--- Source material Enclosed Below ---

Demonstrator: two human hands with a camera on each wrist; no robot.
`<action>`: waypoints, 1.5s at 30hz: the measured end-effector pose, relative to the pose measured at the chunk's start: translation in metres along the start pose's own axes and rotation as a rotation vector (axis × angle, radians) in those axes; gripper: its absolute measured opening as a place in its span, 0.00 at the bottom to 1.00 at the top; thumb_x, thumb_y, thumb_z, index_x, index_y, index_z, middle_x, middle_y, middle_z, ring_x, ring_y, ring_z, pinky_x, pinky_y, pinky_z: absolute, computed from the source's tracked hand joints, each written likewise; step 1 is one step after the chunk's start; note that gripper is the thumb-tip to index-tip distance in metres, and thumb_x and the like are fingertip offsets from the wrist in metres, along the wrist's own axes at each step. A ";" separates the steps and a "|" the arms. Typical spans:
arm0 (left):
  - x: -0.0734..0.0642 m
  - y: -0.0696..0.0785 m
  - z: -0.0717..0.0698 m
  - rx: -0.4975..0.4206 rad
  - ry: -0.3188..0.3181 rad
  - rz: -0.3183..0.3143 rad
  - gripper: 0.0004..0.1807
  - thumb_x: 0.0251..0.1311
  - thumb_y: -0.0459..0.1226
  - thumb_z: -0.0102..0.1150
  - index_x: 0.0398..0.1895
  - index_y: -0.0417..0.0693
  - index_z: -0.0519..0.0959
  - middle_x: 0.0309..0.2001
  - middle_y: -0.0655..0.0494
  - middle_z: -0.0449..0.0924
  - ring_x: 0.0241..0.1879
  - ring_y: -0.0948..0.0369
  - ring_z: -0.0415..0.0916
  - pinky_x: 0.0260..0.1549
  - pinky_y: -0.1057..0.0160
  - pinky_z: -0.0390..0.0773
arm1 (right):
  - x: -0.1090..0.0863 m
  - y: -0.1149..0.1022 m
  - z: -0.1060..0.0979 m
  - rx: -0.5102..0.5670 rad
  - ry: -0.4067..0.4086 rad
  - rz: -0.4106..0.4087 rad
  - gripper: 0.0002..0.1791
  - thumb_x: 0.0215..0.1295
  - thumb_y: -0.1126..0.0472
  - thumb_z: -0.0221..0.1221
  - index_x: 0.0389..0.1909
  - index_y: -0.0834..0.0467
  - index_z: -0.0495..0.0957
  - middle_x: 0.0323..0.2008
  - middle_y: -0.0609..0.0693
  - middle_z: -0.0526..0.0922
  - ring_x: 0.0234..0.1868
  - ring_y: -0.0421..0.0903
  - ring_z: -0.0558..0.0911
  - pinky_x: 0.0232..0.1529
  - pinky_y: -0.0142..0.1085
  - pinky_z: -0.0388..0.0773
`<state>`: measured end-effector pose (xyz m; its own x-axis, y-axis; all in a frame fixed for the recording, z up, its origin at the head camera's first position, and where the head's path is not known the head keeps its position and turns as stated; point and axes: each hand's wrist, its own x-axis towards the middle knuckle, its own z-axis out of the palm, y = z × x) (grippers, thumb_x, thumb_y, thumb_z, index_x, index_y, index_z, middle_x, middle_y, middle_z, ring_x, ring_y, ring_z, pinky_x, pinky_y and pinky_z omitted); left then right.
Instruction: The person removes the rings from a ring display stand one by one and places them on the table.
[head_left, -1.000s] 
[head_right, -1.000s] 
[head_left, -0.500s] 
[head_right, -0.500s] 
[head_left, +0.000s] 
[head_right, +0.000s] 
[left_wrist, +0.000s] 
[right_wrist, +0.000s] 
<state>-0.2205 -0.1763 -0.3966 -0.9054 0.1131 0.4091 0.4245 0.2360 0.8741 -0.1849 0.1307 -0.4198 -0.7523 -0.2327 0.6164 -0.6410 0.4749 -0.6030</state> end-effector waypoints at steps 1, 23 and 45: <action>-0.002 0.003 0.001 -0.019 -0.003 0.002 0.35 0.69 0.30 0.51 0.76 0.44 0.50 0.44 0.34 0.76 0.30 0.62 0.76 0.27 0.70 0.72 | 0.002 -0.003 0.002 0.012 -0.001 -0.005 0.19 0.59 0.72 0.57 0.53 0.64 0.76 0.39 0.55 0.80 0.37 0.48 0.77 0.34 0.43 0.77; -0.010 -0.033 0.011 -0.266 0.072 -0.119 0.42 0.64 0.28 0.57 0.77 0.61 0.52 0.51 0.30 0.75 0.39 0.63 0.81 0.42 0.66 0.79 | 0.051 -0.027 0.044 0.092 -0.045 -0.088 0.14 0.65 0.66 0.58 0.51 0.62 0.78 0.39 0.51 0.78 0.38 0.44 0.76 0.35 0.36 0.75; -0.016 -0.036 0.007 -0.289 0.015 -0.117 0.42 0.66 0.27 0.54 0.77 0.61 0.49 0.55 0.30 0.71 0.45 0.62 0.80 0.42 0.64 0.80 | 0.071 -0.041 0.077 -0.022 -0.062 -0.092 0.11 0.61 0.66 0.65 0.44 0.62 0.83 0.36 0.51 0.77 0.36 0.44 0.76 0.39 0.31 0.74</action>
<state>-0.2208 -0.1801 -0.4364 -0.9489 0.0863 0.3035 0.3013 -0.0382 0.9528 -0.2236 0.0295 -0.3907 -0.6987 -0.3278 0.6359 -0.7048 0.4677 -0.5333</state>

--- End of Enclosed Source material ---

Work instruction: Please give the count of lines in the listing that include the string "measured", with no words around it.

Written solution: 2